Musically, the show is deeply uninteresting and sometimes broken; lyrically, it is a disaster for the ages. It's a show by Americans, for Americans, which manifests in some apocalyptic use of cartoon Englishisms; after the birth of William, Charles (played with mewling insufficiency and not a trace of the actual man's stuffy aristocracy by Hartrampf) warbles "Darling, I'm holding our son / So let me say, 'jolly well done!'" A line that, in addition to feeling like nothing any human could imagine saying, let alone would actually say, points us in the direction of the show's exhaustingly cute rhymes. "Ladies if your life has gone off course / You don't need a messy divorce / All you need is a man on a horse" sings James Hewitt (Gareth Keegan), Diana's lover, in the second act opener; shortly thereafter, the gossipy chorus affirms that "James Hewitt / Did do it / In our princess's bed". That's still a relief after the first act finale, the first of two songs where Diana sings about her wardrobe: "A pretty, pretty girl wears a pretty, pretty dress / The press has always used her, so now, she'll use the press". Which, to her credit, de Waal almost makes interesting. The sheer quotidian dreariness of so many of these lines in the middle even makes the outrageous howlers feel pleasurable, since they are at least appalling enough to be funny - "Better than a Guinness, better than a wank / Snap a few pics, and it's money in the bank," sung by the army of vampire-like paparazzi, swinging around their raincoats like bat's wings; the choral declaration that Diana's rivalry with Charles's mistress Camilla Parker-Bowles (Erin Davie, bravely soldiering through the most impossible of the show's several impossible roles) is basically like a prize fight, "The Thrilla in Manila betwixt Diana and Camilla". And boy, if I tried to tell you how that line worked out rhythmically, I think my eyes would start to bleed. Not even the straight dialogue, of which  there are only a few lines, is safe: "If I was interested in this type of sordid drama, I would watch Coronation Street" snits Elizabeth late in the second act, and maybe she even would, but that's still something you'd have to be a rampaging lunatic to think was good dialogue to place into the mouth of the reigning Queen of England.
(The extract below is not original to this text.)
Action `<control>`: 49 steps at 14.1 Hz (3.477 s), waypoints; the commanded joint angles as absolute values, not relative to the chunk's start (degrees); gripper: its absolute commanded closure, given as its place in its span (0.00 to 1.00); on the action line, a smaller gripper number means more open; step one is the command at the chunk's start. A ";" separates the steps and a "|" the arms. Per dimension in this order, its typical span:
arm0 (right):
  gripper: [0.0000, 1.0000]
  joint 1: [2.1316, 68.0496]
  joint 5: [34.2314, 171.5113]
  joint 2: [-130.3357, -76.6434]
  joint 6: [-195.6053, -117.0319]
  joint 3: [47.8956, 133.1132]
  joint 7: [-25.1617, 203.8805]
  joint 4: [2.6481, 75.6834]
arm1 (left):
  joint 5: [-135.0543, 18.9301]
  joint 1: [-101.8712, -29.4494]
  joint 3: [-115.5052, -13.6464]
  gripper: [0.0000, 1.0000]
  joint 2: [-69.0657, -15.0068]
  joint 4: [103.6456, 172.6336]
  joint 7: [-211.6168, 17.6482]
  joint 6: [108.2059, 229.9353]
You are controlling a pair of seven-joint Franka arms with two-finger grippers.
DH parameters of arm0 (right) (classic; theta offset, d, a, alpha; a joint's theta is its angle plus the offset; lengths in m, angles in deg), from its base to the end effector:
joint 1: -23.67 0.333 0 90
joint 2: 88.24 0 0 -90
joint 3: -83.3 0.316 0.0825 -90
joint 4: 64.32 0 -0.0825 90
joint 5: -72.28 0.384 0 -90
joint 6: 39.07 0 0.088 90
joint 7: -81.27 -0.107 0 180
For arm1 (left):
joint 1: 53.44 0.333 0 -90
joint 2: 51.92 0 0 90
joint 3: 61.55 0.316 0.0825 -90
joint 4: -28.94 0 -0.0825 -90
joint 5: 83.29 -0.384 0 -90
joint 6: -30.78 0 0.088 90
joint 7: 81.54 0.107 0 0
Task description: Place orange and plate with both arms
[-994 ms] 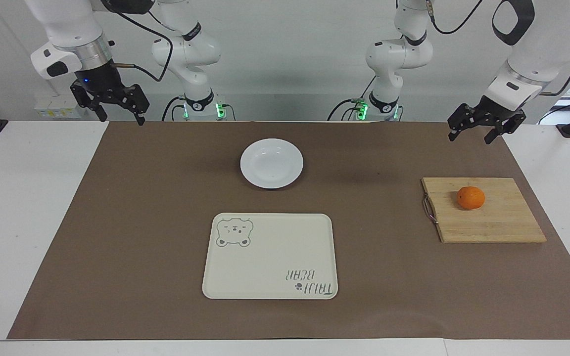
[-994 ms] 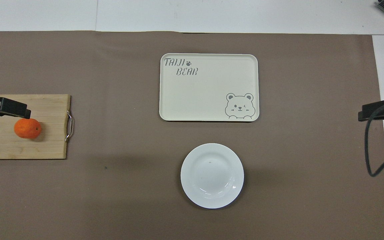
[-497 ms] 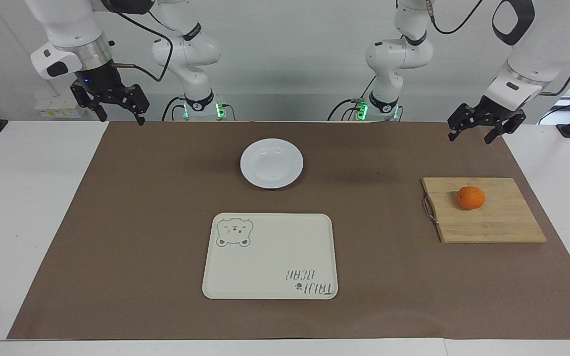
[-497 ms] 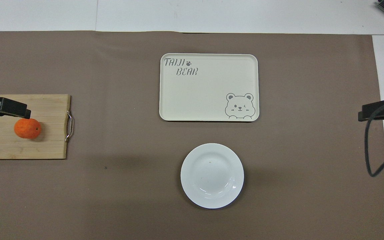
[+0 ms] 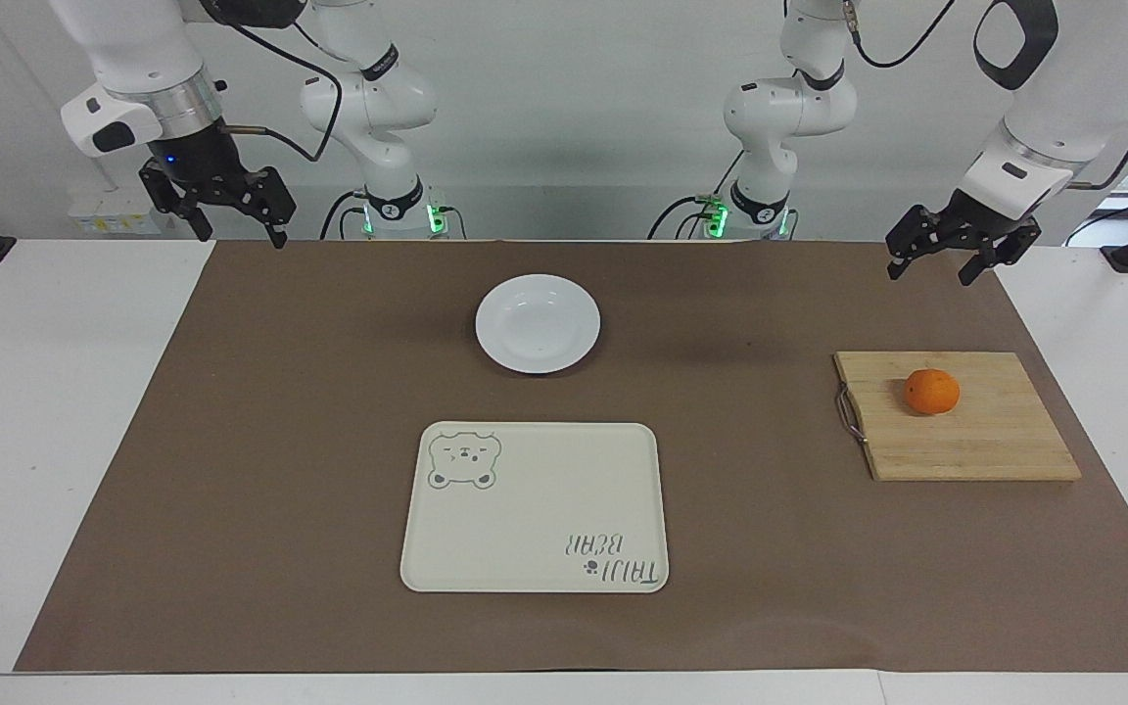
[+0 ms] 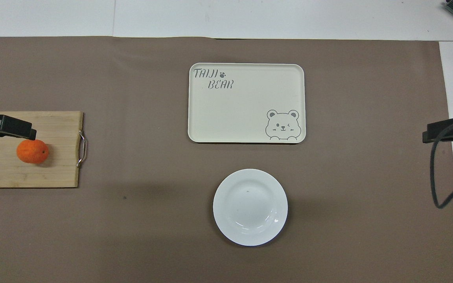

Only one question remains: is Diana: The Musical enough of a bizarre, unholy catastrophe that it ends up being fun to watch? Reader, I am undecided. The production isn't horrible: the cast tries, more (de Waal) or less (Hartrampf). There is some pretty goofy choreography, where for no reason an entire stageful of reporters, or royal attendants, or what have you, all start to start pumping their bodies in the same vaguely uncomfortable pivot that is meant to look like "hipper" than normal chorus line dancing, I guess, and at least once it was stupid enough that I snort laughed. But really, this all lives and dies on the sheer deranged awfulness of the book and lyrics, and the constantly-refreshing sense of outrageous shock at how tacky it is when "hey tourists, it's a Broadway show!" mugging is applied to e.g. the time that Diana visited a ward of AIDS patients, one of whom agrees to a publicity photo with the eye-wateringly off-putting line "I may be unwell, but I'm handsome as hell!" It at least is never boring, though I still managed to make it take four sittings to get through the whole thing, but it ranges from "so bad it's mind-blowing that any money was ever spent on this" to "so bad it makes my eyes red with rage", and not so much "so bad I laughed." Still, the sheer scope of this farrago is enough that I can't imagine trying to stop somebody from indulging in some particularly morbid curiosity. Just don't say I didn't warn you.